难度:Easy
The set S originally contains numbers from 1 to n. But unfortunately, due to the data error, one of the numbers in the set got duplicated to another number in the set, which results in repetition of one number and loss of another number.
Given an array nums representing the data status of this set after the error. Your task is to firstly find the number occurs twice and then find the number that is missing.
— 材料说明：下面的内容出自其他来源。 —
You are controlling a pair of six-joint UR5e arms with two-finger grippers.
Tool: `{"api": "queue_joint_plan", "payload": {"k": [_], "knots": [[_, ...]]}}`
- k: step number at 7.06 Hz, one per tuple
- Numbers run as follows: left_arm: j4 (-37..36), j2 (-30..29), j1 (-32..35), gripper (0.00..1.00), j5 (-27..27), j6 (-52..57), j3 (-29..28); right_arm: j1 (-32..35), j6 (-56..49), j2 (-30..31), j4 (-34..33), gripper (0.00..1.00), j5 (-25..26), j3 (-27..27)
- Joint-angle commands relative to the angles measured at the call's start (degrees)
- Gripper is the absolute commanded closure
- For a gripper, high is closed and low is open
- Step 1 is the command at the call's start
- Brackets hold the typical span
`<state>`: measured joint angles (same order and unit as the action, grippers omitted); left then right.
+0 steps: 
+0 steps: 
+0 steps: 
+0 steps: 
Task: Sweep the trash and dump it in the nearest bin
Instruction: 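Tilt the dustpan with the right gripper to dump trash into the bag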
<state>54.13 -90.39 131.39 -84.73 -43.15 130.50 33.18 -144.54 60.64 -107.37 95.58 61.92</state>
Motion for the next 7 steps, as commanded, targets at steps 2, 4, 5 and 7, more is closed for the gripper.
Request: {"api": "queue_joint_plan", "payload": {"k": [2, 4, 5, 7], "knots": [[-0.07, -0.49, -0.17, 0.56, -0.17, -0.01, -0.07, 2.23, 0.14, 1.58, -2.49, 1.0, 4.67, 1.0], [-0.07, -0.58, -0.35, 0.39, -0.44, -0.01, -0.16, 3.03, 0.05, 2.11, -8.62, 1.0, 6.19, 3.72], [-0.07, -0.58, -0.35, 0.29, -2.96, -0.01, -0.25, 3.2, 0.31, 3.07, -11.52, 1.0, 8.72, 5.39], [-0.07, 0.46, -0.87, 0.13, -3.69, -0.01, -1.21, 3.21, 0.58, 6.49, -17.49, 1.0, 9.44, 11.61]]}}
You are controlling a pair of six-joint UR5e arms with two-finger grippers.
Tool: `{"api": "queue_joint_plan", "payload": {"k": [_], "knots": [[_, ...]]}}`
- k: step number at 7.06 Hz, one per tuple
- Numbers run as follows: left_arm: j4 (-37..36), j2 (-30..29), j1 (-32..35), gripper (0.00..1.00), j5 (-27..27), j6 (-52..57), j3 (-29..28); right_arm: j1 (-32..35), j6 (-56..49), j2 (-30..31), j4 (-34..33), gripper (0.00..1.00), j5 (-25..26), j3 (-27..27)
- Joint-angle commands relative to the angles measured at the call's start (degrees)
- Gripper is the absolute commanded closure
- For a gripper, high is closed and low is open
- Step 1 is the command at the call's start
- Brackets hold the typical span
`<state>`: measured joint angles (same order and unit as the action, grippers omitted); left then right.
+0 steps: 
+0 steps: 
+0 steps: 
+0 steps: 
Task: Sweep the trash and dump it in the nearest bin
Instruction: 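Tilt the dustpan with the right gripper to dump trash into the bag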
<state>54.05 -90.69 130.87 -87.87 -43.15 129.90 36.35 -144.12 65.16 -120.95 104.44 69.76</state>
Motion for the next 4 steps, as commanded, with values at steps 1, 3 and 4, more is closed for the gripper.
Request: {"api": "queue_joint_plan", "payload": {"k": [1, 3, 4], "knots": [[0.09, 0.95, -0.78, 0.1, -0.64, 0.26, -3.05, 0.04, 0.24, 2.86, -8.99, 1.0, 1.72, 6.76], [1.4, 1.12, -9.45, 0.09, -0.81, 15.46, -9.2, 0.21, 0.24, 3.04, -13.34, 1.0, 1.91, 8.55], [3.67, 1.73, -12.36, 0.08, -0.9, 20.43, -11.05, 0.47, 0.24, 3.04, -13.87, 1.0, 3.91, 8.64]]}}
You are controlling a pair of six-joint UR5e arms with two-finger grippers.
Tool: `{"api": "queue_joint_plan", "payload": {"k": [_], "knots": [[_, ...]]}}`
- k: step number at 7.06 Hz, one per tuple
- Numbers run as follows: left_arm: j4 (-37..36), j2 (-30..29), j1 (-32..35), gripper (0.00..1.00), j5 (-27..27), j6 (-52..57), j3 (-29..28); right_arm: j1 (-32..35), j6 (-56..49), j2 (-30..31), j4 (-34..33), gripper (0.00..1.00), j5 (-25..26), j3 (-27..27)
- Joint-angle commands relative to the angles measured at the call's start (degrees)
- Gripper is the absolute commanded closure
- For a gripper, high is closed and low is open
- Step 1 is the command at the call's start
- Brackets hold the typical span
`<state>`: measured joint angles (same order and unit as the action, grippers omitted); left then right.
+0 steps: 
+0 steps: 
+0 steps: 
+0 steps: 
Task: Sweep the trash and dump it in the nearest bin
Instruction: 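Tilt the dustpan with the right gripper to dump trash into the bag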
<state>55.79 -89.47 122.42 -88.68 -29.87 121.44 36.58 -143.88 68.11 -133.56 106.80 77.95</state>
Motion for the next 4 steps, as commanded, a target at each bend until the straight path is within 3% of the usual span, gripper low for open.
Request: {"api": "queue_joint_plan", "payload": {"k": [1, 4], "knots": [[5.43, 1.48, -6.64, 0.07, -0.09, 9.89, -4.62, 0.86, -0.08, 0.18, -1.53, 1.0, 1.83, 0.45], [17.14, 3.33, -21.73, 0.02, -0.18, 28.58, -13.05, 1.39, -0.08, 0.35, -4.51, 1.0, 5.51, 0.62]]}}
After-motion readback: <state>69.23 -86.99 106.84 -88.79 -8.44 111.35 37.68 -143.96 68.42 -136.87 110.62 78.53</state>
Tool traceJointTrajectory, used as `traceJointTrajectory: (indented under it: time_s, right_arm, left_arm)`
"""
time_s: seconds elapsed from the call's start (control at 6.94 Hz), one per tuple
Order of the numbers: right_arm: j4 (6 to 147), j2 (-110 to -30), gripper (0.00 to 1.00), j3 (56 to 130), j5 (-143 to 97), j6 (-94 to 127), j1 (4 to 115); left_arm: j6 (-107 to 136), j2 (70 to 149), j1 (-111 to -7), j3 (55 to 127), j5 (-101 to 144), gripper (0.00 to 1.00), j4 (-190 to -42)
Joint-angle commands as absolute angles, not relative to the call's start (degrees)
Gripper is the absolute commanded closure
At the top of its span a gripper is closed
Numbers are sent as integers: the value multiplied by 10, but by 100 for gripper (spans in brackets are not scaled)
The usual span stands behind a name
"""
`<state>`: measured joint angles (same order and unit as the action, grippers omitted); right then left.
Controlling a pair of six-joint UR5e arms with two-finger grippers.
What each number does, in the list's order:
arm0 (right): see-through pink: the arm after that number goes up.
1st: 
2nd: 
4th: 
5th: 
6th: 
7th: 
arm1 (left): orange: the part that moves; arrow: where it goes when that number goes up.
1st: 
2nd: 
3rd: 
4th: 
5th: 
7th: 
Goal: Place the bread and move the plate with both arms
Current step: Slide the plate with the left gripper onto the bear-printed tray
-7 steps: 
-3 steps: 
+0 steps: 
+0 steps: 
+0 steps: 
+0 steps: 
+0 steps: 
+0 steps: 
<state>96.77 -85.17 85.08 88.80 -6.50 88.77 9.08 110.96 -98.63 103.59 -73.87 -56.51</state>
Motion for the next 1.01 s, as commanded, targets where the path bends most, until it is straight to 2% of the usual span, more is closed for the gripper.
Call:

Return them in the form of an array.
Example 1:
Input: nums = [1,2,2,4]
Output: [2,3]
Note:
The given array size will in the range [2, 10000].
The given array's numbers won't have any order.
一次遍历统计次数,一次遍历找出结果。
class Solution {
public:
vector<int> findErrorNums(vector<int>& nums) {
vector<int>tmp(nums.size(),0);
for(auto i:nums)
tmp[i-1]++;
vector<int> res={0,0};
for(int i=0;i<nums.size();i++)
{
if(tmp[i]==2) res[0]=i+1;
else if(tmp[i]==0) res[1]=i+1;
if(res[0] && res[1]) break;
}
return res;
}
};
执行用时 :32 ms, 在所有 C++ 提交中击败了98.14%的用户
内存消耗 :11 MB, 在所有 C++ 提交中击败了47.41%的用户